▶ _Task prompt_: Write out, please, the lines from the beginning of the material to the line with "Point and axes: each", including both ends and nothing else.

▶ _Raw data_:
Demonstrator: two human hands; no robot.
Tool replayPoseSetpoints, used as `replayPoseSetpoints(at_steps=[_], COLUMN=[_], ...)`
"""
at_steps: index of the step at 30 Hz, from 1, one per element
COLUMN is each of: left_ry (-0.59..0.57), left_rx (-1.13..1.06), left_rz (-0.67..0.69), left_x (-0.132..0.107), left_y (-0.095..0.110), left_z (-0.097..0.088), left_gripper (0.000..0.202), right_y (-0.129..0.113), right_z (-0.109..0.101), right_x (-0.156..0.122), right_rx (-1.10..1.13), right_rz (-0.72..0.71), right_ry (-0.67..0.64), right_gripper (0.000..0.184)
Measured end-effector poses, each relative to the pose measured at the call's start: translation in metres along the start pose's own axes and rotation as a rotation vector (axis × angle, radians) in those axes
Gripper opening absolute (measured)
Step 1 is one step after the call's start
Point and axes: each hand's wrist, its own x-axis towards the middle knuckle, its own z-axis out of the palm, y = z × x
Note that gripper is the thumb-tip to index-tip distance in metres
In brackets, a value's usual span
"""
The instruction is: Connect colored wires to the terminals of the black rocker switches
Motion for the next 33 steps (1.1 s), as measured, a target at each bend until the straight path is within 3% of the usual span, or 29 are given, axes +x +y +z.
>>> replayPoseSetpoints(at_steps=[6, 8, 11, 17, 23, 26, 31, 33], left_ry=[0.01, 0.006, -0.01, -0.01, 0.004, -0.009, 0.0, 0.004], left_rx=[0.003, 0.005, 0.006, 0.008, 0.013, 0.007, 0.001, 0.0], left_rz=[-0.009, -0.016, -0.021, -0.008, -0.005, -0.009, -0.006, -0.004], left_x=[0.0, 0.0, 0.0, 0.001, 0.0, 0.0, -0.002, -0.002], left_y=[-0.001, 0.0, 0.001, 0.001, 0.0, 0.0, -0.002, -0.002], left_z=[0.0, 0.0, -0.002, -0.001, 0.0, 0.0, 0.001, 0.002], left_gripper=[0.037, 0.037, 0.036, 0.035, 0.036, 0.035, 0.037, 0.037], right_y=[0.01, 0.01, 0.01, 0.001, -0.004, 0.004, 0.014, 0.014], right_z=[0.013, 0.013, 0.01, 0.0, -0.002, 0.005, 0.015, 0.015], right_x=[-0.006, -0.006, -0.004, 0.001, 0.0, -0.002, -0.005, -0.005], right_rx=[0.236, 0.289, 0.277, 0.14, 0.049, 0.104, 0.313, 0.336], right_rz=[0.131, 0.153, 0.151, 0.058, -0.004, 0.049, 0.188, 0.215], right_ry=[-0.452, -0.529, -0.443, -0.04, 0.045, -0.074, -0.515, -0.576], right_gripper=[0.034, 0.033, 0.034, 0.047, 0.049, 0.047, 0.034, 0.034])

▶ _Reply_:
Demonstrator: two human hands; no robot.
Tool replayPoseSetpoints, used as `replayPoseSetpoints(at_steps=[_], COLUMN=[_], ...)`
"""
at_steps: index of the step at 30 Hz, from 1, one per element
COLUMN is each of: left_ry (-0.59..0.57), left_rx (-1.13..1.06), left_rz (-0.67..0.69), left_x (-0.132..0.107), left_y (-0.095..0.110), left_z (-0.097..0.088), left_gripper (0.000..0.202), right_y (-0.129..0.113), right_z (-0.109..0.101), right_x (-0.156..0.122), right_rx (-1.10..1.13), right_rz (-0.72..0.71), right_ry (-0.67..0.64), right_gripper (0.000..0.184)
Measured end-effector poses, each relative to the pose measured at the call's start: translation in metres along the start pose's own axes and rotation as a rotation vector (axis × angle, radians) in those axes
Gripper opening absolute (measured)
Step 1 is one step after the call's start
Point and axes: each hand's wrist, its own x-axis towards the middle knuckle, its own z-axis out of the palm, y = z × x

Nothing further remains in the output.